Claude Sempère, l’une des hautes figures du grand reportage français, nous a quittés.

Ce journaliste qui officiait depuis près de trente ans pour le journal télévisé de France 2 et pour son émission « Envoyé Spécial » était un héritier de l’esprit « Cinq colonnes à la une », l’émission qui avait institué le magazine de grands reportages à la télévision française.

Les voix de ses collègues n’en formaient plus qu’une hier pour saluer sa rectitude morale, la rigueur de ses investigations, la précision de ses commentaires, mais aussi l’immense empathie avec laquelle il interrogeait les femmes et les hommes qui étaient les victimes, les témoins ou les héros des événements souvent tragiques qu’il avait la charge de rapporter à ses concitoyens.

Lui qui fut si souvent dépêché sur les théâtres de grandes catastrophes ne s’était jamais départi de sa sensibilité face à leurs cortèges de drames humains. Ses confrères se rappellent tous de ce direct, au lendemain de la tragédie de Furiani, où l’effondrement d’une tribune du stade coûta la vie de dix-huit personnes et en blessa plus de deux mille autres. Sur place au moment des faits, il en faisait le récit avec le même souci de précision qu’il mettait à toute chose mais eut bientôt les yeux embués de larmes et la voix étranglée par l’émotion.

Ses talents d’investigation et d’écriture lui venaient en partie de cette forme suprême d’attention aux autres, d’écoute, de compassion qu’on appelle l’humanité. C’était l’élan premier de son travail. Ces qualités lui valurent d’être couronné du prestigieux prix Albert Londres en 1997 pour un reportage sur la Corse, l’un de ses sujets d’expertise.

Ce grand reporter a arpenté le monde entier pour informer les Français, jusque dans ses confins les plus écartés, jusque dans ses zones de conflit les plus dangereuses, mais il ne réservait pas exclusivement ses grands formats au lointain ou au terrible : il savait que le grand reportage se trouve aussi au coin de la rue. Il aimait y braquer une caméra et y tendre un micro, très conscient que ce que nous croyons familier est souvent méconnu, et que le proche, le quotidien fourmille en réalité d’objets de curiosité et de sujets d’étonnement qu’une forme de myopie au réel offusque souvent.

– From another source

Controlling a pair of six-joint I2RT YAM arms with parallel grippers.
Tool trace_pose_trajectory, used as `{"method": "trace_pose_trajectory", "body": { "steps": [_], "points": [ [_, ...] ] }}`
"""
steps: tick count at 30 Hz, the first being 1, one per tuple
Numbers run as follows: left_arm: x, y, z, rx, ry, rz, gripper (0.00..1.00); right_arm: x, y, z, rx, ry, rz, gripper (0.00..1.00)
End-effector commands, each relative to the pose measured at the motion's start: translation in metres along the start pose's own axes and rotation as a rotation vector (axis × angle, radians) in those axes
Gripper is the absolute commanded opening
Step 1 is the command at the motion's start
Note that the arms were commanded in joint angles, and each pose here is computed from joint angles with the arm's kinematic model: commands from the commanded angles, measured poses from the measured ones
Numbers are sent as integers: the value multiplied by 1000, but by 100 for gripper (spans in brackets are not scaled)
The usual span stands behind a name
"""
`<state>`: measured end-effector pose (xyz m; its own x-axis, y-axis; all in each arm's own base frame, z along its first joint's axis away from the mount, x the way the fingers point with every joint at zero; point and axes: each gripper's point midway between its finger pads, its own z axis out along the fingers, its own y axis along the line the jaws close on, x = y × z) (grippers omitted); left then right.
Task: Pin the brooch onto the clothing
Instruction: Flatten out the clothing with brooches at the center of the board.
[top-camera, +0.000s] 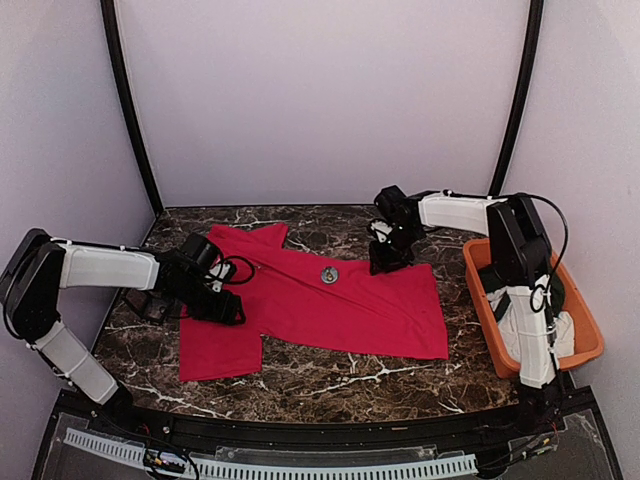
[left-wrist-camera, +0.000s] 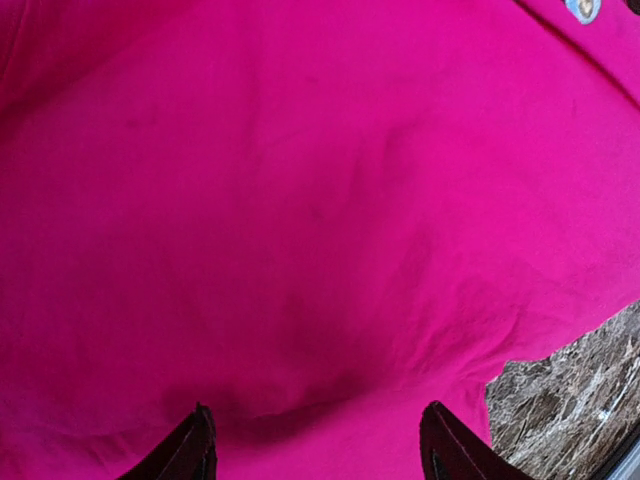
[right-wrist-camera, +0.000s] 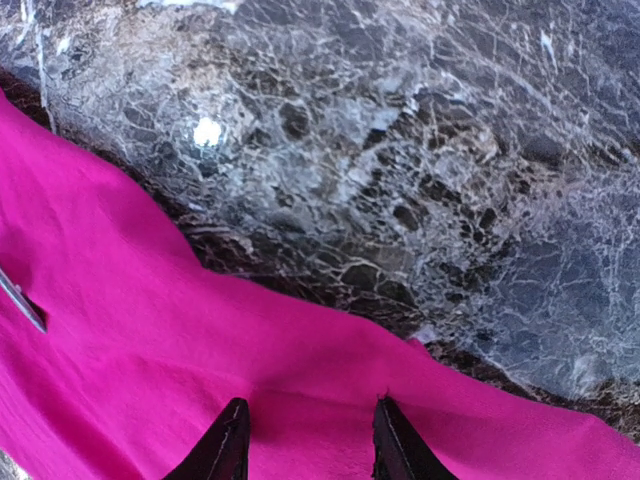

Il avait été si reconnaissant à Marcel Trillat d’avoir guidé ses premiers pas télévisuels qu’il se distinguait également par ce souci constant de distiller ses trucs et astuces aux journalistes débutants, leur donnant entre autres ce conseil qu’il appliquait toujours lui-même de soigner ses accroches et ses chutes comme ces grands artistes qui mettent toujours un soin particulier dans leurs entrées et leurs sorties de scène. Il avait la passion de l’ouvrage bien fait, du mot bien choisi, de l’angle bien trouvé, de la formule patiemment ciselée. Mais surtout, il exerçait son métier comme on remplit une mission ou un devoir, ayant conservé intacte, toute sa carrière, cette haute conscience de la tâche démocratique qui lui incombait.

Le Président de la République salue le parcours de cet homme qui, au fil de ses reportages, était devenu une figure familière et l’une des grandes voix des informations françaises. Il adresse ses condoléances respectueuses à sa famille, ses proches et tous ses collègues.